Aretha Franklin said it best: “you make me feel like a natural woman”. That’s what the new generation of appearance medicine products and treatments are all about — looking natural, not 16 again. Facial harmony and being the best, believable version of you is the holy grail of appearance medicine and scientific advances are making this easier than ever. Here are six of the best trends coming to a clinic near you.

1. NEW WAYS WITH BOTULINUM TOXIN
Botulinum toxin (of which Botox is one brand) and dermal fillers are the undisputed megastars of the appearance medicine world. Though it has been here for almost 25 years, it's more about teaching an old dog new tricks by refining how it's injected.

Now, more is less. Good injecting requires creativity as much as skill from the operator. Give someone a tube of blue paint and they’re unlikely to become Picasso, so it is with good operators. They need to assess each face separately and administer small doses cleverly.

Initially, the botulinum toxin (yes, it is botulism, but such a miniscule amount there’s no danger) tended to be injected in large doses and pretty much paralysed muscles, which practically froze the face. The Joan Rivers syndrome, however, is frowned upon these days in medical circles and not the sign of a good operator.

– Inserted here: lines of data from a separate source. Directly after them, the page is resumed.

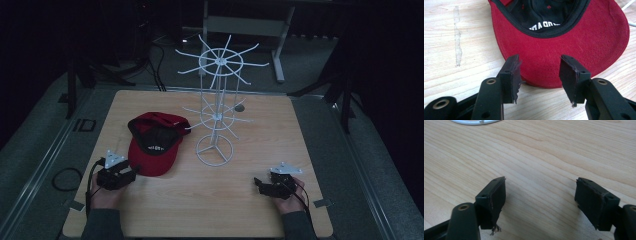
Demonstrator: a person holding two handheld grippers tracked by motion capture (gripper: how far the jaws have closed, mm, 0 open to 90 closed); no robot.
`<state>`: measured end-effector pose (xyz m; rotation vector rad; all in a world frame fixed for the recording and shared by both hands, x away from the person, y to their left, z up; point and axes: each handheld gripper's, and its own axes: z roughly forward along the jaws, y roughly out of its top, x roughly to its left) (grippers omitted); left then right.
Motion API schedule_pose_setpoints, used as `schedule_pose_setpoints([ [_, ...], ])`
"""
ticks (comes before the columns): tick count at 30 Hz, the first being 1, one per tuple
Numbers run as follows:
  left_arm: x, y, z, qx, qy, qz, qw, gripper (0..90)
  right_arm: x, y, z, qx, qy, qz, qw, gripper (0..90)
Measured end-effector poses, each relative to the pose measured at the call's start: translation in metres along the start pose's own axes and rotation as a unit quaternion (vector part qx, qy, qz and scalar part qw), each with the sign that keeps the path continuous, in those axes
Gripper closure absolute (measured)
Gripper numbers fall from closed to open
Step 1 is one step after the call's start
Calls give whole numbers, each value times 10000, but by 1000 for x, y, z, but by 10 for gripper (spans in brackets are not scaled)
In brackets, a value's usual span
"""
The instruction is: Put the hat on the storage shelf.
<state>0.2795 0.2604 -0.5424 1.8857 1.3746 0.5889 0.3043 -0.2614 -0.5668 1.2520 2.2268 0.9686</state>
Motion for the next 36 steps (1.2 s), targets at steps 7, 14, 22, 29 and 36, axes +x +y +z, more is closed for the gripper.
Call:
schedule_pose_setpoints([
  [7, 4, 3, 0, 110, -286, -164, 9994, 567, 1, -1, 0, 8, 10, -5, 10000, 226],
  [14, 9, 14, -3, 101, -500, -223, 9985, 506, 1, -1, 0, 16, 14, -7, 10000, 224],
  [22, 27, 26, 1, 169, -232, -266, 9992, 362, 1, 0, 0, 22, 18, 8, 10000, 223],
  [29, 46, 36, 15, 404, -645, -380, 9964, 297, 1, 0, 0, 20, 17, 5, 10000, 223],
  [36, 66, 36, 38, 713, -1031, -715, 9895, 363, 1, 0, 0, 18, 16, 3, 10000, 222],
])
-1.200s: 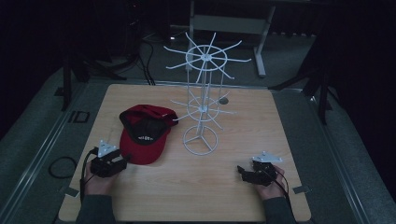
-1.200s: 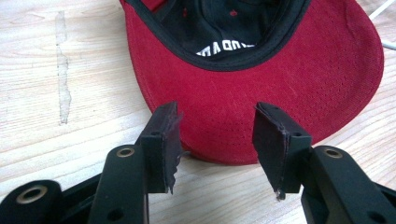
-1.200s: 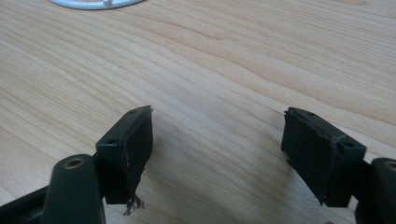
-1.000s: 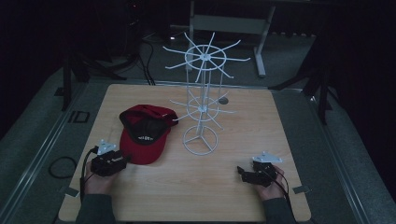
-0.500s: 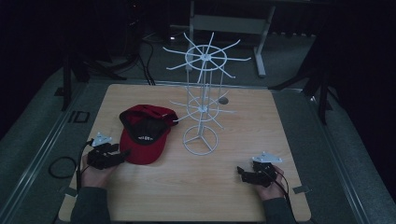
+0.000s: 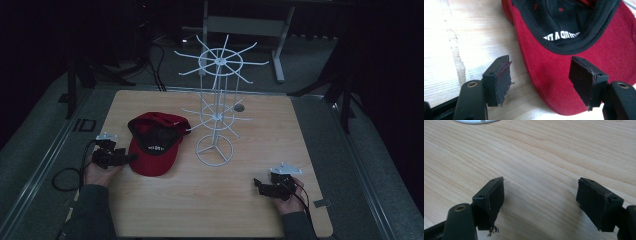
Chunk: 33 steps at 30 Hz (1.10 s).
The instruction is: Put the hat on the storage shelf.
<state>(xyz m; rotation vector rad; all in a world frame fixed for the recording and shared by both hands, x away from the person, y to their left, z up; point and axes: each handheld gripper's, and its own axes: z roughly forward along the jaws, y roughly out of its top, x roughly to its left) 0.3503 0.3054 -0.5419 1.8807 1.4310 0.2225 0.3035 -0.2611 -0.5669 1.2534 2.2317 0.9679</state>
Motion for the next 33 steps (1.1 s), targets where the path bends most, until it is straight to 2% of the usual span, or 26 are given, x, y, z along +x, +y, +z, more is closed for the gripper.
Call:
schedule_pose_setpoints([
  [2, -1, 0, 2, 84, -134, 24, 9999, 400, 0, 0, 0, 0, -1, 3, 10000, 222],
  [6, -13, -1, 1, 251, -196, 289, 9991, 465, 0, 0, 0, 0, 0, 4, 10000, 221],
  [8, -19, -1, -1, 301, -398, 393, 9980, 501, 0, 0, 0, 3, -1, 0, 10000, 220],
  [10, -22, 0, 0, 377, -484, 456, 9971, 512, 0, 0, 0, 3, 0, 0, 10000, 220],
  [13, -21, 1, 9, 490, -601, 348, 9964, 493, 0, 0, 0, 6, 0, 0, 10000, 218],
  [17, -16, 0, 22, 560, -911, 134, 9942, 490, 0, 0, 0, 7, -2, 0, 10000, 216],
  [21, -22, 1, 30, 713, -1078, 230, 9914, 505, 0, 1, 1, 10, -1, -7, 10000, 213],
  [26, -29, 4, 34, 875, -1127, 435, 9888, 533, 0, 1, 1, 10, 2, -10, 10000, 212],
  [29, -31, 5, 35, 919, -1158, 477, 9879, 541, 0, 1, 1, 12, 4, -9, 10000, 212],
  [33, -34, 5, 32, 872, -1112, 566, 9883, 577, 0, 1, 1, 12, 4, -9, 10000, 211],
])
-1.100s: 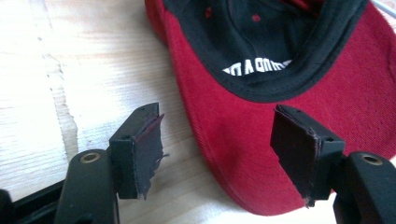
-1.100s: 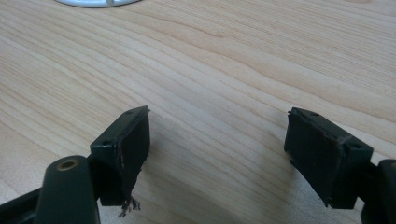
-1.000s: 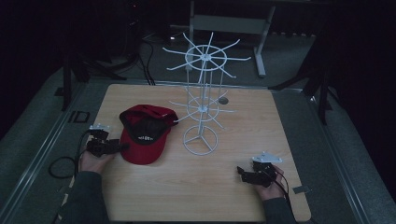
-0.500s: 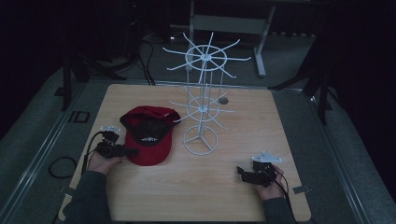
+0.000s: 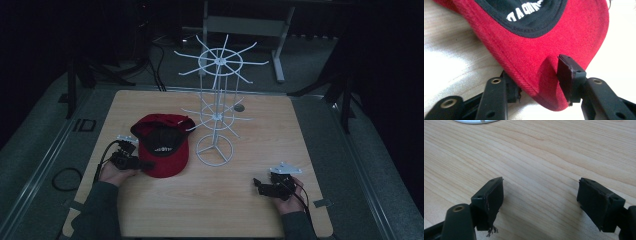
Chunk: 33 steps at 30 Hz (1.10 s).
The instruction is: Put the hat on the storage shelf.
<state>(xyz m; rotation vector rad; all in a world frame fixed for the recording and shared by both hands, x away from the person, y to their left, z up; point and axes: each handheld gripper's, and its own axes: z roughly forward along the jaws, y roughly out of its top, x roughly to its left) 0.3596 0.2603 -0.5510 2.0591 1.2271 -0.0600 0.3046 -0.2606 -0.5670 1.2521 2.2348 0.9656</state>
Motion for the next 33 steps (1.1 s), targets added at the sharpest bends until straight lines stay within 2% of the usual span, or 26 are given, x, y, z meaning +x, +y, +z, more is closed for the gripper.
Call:
schedule_pose_setpoints([
  [1, 0, 0, 0, 0, 0, 0, 10000, 589, 0, 0, 0, 0, 0, 0, 10000, 211],
  [2, -5, 1, -4, -76, 207, 177, 9996, 589, 0, 0, 0, 1, 0, 0, 10000, 211],
  [5, -10, 3, -12, -285, 588, 314, 9974, 649, 0, 0, 0, 2, 1, 3, 10000, 211],
  [8, -12, 3, -19, -500, 899, 354, 9941, 695, 0, 0, 0, 2, 2, 2, 10000, 211],
  [10, -14, 1, -23, -686, 1121, 360, 9907, 720, 0, 0, 0, 3, 1, 1, 10000, 211],
  [12, -15, -1, -26, -903, 1355, 394, 9859, 736, 0, 0, 0, 3, 1, 1, 10000, 211],
  [15, -19, -7, -31, -1287, 1706, 462, 9758, 763, 0, 0, 0, 2, 1, 0, 10000, 211],
  [16, -20, -8, -33, -1372, 1740, 472, 9740, 775, 0, 0, 0, 3, 1, 0, 10000, 211],
  [17, -20, -8, -34, -1393, 1748, 485, 9735, 783, 0, 0, 0, 3, 1, 0, 10000, 211],
  [18, -23, -10, -36, -1468, 1828, 518, 9707, 792, 0, 0, 0, 2, 1, -1, 10000, 211],
  [21, -32, -12, -44, -1741, 2100, 710, 9595, 835, 0, 0, 0, 3, 1, -1, 10000, 211],
  [22, -34, -12, -46, -1799, 2166, 762, 9565, 850, 0, 0, 0, 3, 0, -2, 10000, 211],
  [23, -38, -14, -48, -1868, 2287, 913, 9510, 857, 0, 0, 0, 3, 0, -2, 10000, 211],
  [25, -41, -17, -48, -1883, 2381, 1094, 9465, 857, 0, 0, 0, 2, 0, -1, 10000, 211],
  [27, -40, -21, -48, -1884, 2391, 1089, 9463, 854, 0, 0, 0, 2, 1, -1, 10000, 211],
  [28, -38, -24, -49, -1863, 2345, 1060, 9482, 851, 0, 0, 0, 3, 0, -2, 10000, 211],
  [31, -36, -34, -52, -1825, 2284, 1082, 9502, 831, 0, 0, 0, 1, 0, -4, 10000, 211],
  [33, -34, -45, -54, -1841, 2162, 1132, 9521, 820, 0, 0, 0, 1, 1, -4, 10000, 211],
])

“Where, once “crow’s [feet] may have been frozen with 12ml of botulinum toxin, 2ml is more usual today,” says Caci Clinic Viaduct registered nurse Caz Hodnett. Best practice these days is a natural look, like you’ve got great genes and had an amazing holiday. That may mean softening the crow’s feet and forehead only, or naso-labial lines and upper lip. We’re talking subtle tweaks, says Hodnett, and there’s also a good case for using it in your 20s and 30s as a preventative measure, rather than waiting for the lines to appear. It can treat all manner of things, including a case of “Bitchy Resting Face”. “There are two types of muscles — elevator and depressor. The ones under the mouth are depressors,” says Hodnett. By weakening the depressor muscle (that creates marionette lines” with botulinum toxin, the expression becomes less “bitchy”, more benevolent.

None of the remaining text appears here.